After the pitch invasion which marked his historic performance in Antigua, Lara would surely have been glad to avoid a raucous reception, but the relief was short-lived. Before he had set two feet on the Edgbaston driveway, the waiting photographers were treating Lara like royalty, though not in the sense with which he is familiar in his native Trinidad.
Any hint of insincerity in Lara's air of bashful, bemused good humour would have been quickly exposed. Not a single crack appeared. 'I always wanted to be one of the top cricketers in the world and I wouldn't want to be in any other situation,' he said later. 'I've worked hard and given myself to the game, and this is the result.'
A secondary result was an acute outbreak of gimmickry. As a number to conjure with, 375 is far from ideal, but some sharp PR minds had clearly been hard at work. First prize went to the number plate (false, but they are working on it) attached to Lara's sponsored car: L375 ARA. A silver salver (from the club) and a heavily decorated cake (from a tabloid) quickly followed, while the ground's main scoreboard had been carefully wound forward to display the vital figure.
In the aftermath of his famous innings, Lara expressed the hope that he could continue to live 'a simple life'. At times yesterday he must have found it difficult even to breathe. Lara is not large, though his dominating strokeplay can make him seem so. The cardboard cut-out to one side of the stage was apparently life-size, but seemed rather larger than life when compared with the man himself. And while the sound system bounced Dennis Amiss's voice off the walls like a thunderclap, it struggled to raise Lara's above a murmur.

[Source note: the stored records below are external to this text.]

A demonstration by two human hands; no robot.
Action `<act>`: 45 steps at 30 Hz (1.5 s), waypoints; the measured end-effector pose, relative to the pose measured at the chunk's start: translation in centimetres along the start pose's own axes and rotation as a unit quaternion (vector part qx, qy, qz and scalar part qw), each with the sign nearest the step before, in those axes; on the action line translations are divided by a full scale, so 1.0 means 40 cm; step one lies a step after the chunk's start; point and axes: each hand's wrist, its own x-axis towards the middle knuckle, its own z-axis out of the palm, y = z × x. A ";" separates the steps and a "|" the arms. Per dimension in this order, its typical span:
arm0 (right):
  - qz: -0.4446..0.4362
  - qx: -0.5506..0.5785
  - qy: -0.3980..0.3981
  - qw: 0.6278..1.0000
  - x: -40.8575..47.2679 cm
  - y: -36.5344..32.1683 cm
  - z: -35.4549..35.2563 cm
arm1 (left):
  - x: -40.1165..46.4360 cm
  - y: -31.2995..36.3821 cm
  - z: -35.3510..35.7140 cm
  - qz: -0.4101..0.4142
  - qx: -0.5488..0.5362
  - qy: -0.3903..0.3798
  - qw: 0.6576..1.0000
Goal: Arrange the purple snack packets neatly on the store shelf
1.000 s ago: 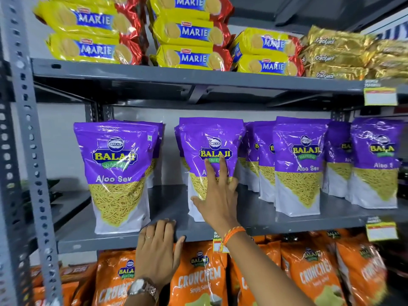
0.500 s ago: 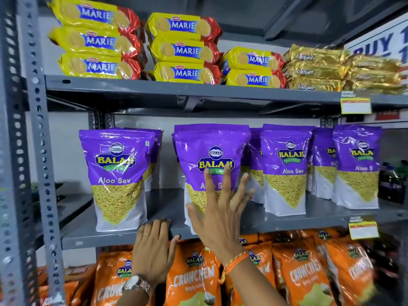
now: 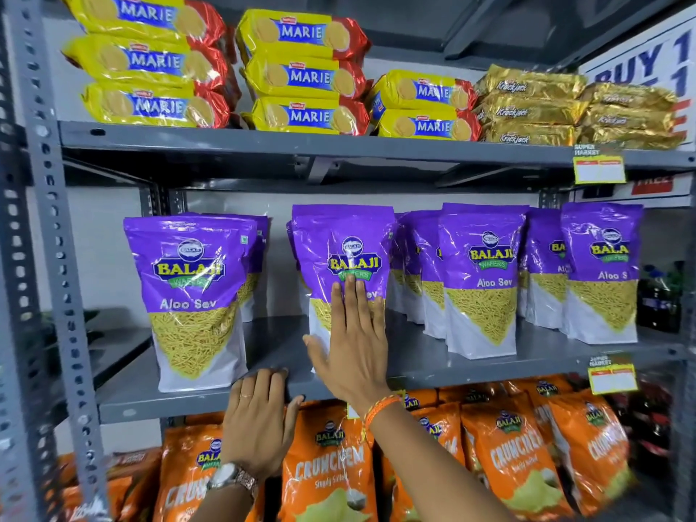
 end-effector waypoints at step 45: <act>0.073 -0.082 -0.044 0.993 0.024 -0.023 0.002 | 0.002 -0.002 -0.004 -0.009 0.000 -0.036 0.999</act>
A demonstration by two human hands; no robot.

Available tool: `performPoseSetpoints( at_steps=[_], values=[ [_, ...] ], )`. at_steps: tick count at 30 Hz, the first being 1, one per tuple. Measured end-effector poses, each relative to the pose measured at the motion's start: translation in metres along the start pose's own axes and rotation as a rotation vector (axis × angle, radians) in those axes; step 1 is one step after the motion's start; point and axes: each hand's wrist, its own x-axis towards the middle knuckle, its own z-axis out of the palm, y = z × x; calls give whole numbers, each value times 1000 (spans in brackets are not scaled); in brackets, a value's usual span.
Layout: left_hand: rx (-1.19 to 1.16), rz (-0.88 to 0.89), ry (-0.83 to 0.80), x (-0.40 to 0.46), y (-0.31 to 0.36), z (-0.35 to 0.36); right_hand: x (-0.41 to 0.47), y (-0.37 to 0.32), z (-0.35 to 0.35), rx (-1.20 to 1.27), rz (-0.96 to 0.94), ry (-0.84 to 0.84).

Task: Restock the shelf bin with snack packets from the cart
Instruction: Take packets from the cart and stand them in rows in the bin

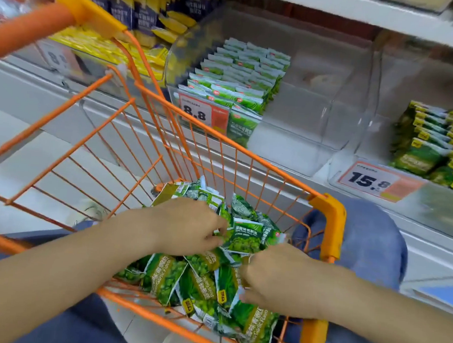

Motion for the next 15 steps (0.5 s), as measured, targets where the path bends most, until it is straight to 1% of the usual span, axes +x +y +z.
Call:
performPoseSetpoints(
  at_steps=[3,5,7,9,10,11,12,13,14,15],
  values=[
    [18,-6,1,1,-6,2,6,-8,-1,79,-72,-48],
    [-50,-3,1,1,-7,0,5,-3,-9,164,-65,20],
    [-212,-16,8,-2,-8,-7,-2,12,-22,285,33,168],
    [-520,-37,63,-5,-9,-16,-13,33,-38,403,170,421],
    [-715,-55,82,-8,-10,-21,-19,44,-45,506,221,571],
    [-916,-65,93,-10,-9,-27,-25,52,-51,660,257,713],
    [-1072,-58,110,-12,-6,-32,-29,56,-54,853,270,817],
    [-1151,-29,141,-14,-3,-37,-32,58,-55,1044,257,869],
    [-1179,1,177,-14,-1,-40,-32,59,-55,1187,235,898],
    [-1194,19,212,-14,1,-42,-31,57,-53,1261,214,924]
  ],
)
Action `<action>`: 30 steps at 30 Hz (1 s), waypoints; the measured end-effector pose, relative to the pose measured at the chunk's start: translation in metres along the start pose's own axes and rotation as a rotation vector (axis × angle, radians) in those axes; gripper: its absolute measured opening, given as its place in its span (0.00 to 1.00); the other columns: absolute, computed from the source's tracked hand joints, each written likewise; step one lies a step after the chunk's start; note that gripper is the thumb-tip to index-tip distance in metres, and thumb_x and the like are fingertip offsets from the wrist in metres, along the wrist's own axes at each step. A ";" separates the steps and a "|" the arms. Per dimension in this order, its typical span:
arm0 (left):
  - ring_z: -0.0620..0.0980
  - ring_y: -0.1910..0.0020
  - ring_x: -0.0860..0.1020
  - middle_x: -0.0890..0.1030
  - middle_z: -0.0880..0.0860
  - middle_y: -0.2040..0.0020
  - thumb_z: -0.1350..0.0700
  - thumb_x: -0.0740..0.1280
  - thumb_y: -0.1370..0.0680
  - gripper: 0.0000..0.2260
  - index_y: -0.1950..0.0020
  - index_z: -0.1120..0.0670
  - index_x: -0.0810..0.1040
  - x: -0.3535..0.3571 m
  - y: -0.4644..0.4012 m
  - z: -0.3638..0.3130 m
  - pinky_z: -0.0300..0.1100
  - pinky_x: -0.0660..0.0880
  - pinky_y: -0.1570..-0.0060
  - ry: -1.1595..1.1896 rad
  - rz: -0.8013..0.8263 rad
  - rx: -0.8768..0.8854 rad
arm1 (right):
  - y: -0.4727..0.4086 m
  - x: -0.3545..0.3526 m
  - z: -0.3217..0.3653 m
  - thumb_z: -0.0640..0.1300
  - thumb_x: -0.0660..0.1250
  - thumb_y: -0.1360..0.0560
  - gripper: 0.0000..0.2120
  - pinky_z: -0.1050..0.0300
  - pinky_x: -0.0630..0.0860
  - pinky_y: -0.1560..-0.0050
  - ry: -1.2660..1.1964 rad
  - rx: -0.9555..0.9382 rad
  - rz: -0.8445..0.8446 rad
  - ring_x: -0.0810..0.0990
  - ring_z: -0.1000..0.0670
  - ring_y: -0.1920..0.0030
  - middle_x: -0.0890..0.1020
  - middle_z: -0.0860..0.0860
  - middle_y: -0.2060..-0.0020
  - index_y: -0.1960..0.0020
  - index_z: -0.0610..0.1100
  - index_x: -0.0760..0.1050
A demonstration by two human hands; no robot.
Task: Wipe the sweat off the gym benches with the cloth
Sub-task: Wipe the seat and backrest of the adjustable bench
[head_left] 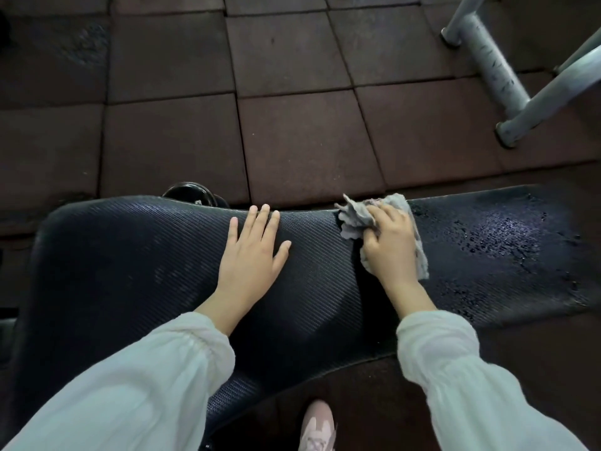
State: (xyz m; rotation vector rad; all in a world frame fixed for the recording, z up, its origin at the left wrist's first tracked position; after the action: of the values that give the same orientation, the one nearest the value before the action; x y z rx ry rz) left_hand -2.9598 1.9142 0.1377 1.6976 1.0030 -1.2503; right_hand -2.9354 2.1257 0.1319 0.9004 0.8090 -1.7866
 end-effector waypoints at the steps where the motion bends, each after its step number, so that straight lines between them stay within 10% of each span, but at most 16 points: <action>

Both Lara and M J K Smith, the club chairman, were careful not to set targets for the Trinidadian's first season in country cricket. 'I believe it's very important to set small goals, and then move on to the next one,' Lara said. And his first? 'I hope to get some rest tonight, I've got a game tomorrow. And then I want to get to the ground on time.'
'We want to get him relaxed,' Smith said. 'All the attention is very welcome, but tiring, and you can't expect an immediate impact. The priority is to get him settled in.' As for the club, 'one man doesn't win things for you, but we aim to win all four (titles)'.
It is ironic that Smith, the tour manager on England's recent trip to the West Indies, has ensured that when the return series is played here next summer, the best batsman in the tourists' side will have spent a season refining his technique on English pitches. For the moment, though, the chairman is happy to plot the county's rising membership figures - approaching 8,000, 'which is as high as we've ever been'.
Not that the increase will necessarily be apparent when Lara trots out at Edgbaston today. Culture shock may finally strike when he is expected to perform to countless rows of empty seats. Lara's debut should at least ensure that the attendance climbs above 375, but only just.